Meseleyi sonuç itibariyle değil; Allah’ın emrine itaat noktasında alırsak daha doğru bir bakış açısı yakalamış oluruz. Sonuçta bizim çabamızın da katkısı olmakla beraber; genel itibariyle Allah’ın takdiri esastır.
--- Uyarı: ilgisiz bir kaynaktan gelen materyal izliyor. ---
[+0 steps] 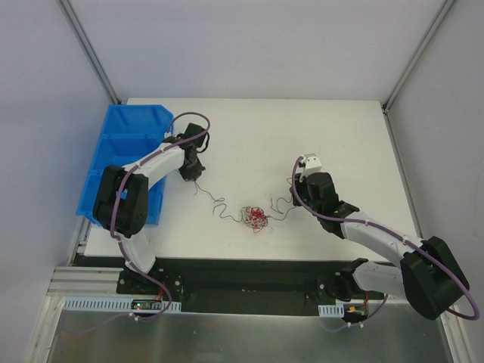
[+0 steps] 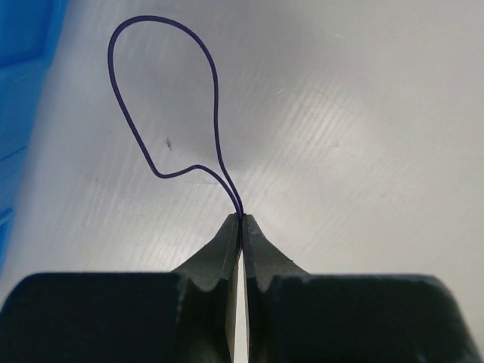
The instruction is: Untangle the cables
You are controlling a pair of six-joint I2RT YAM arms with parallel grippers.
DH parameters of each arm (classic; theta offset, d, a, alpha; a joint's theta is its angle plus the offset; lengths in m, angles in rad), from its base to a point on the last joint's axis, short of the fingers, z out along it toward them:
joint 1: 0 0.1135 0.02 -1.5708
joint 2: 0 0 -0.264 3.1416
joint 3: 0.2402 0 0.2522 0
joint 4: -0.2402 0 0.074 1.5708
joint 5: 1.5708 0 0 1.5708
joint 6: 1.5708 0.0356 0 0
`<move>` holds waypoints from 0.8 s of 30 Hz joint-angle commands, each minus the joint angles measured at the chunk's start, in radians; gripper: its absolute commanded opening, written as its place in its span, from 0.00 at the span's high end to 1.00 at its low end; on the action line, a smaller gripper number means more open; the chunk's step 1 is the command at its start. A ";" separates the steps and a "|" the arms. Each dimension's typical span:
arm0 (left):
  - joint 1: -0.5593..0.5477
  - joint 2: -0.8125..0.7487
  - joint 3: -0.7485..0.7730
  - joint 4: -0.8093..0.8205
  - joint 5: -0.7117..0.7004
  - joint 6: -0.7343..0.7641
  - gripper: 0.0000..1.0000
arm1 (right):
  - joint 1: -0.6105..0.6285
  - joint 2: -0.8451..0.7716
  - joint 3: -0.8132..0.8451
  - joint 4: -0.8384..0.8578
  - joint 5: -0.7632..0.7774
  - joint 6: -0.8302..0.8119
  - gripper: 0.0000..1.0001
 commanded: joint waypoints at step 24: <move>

Fakat biz insan olarak Allah’ı tanımak, O’nu bilmek ve O’na itaat etmekle yükümlüyüz. Ne derece bu yükümlülüğümüzü yerine getirebiliyorsak, Allah katında o derece değerimiz olacaktır. Bu değerle biz Allah’tan hiç olmazsa cennetini istemeye yüz bulabileceğiz. Çünkü bu değer bize duâ kapısını açacaktır. Allah ise duâları işiten, cevap veren ve hikmetine göre kabul edendir.
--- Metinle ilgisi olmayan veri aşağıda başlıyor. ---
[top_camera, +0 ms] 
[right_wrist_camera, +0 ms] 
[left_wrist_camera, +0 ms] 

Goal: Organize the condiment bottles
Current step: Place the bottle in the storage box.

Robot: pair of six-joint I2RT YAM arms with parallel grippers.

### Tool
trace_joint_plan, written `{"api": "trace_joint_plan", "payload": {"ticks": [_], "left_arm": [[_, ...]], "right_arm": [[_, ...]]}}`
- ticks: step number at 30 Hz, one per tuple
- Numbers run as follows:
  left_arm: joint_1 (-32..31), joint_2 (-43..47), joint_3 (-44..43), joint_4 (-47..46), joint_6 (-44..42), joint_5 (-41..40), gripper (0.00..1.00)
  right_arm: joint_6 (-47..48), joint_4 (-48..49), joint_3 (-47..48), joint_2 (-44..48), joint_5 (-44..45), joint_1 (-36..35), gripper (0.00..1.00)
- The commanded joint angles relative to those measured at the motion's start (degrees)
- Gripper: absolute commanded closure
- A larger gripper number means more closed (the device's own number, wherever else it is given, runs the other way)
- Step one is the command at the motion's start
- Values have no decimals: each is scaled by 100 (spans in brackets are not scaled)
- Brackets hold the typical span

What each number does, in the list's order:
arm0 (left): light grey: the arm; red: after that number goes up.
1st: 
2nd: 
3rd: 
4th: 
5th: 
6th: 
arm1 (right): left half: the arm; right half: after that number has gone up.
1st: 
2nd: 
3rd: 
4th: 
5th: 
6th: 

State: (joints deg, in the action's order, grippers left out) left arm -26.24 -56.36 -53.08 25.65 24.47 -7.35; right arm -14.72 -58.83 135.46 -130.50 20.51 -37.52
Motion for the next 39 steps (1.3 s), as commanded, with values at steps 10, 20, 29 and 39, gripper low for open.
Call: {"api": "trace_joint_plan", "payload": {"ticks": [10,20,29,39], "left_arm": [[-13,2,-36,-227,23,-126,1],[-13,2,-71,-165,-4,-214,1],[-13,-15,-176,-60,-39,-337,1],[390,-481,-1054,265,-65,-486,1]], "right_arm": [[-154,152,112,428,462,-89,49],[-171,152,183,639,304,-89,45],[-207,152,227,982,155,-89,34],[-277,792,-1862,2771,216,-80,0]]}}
Biz, bize düşeni yapar, Allah’ın takdirine teslim olur, O’nun hükmüne boyun eğeriz.

Allah’tan da cennetini umarız.

NAFİLELER İMDADIMIZA YETİŞİYOR

Diğer yandan beş vakit namaz Allah’ın kesin emri olduğundan, imandan sonra geliyor1 ve mahşerin ilk sorgu konusunu teşkil ediyor. Fakat namazı eksik olanlar öyle hemen cezaya ve gazaba çarptırılacaklar diye düşünmek rahmeti anlamamak olur.

Rahmetten umut kesmek caiz değildir. Kur’ân, “Allah’ın rahmetinden umudunuzu kesmeyin.”2 buyuruyor.

Yeter ki biz bize düşeni yapmak gayretinde olalım. Elimizden geldiği kadar namazımızı ve sair ibadetlerimizi eksik etmemeye çalışalım. Ucbdan, riyadan, nazdan ve ameline güvenmekten Allah’a sığınmaya devam edelim ve rahmetten umudumuzu kesmeyelim.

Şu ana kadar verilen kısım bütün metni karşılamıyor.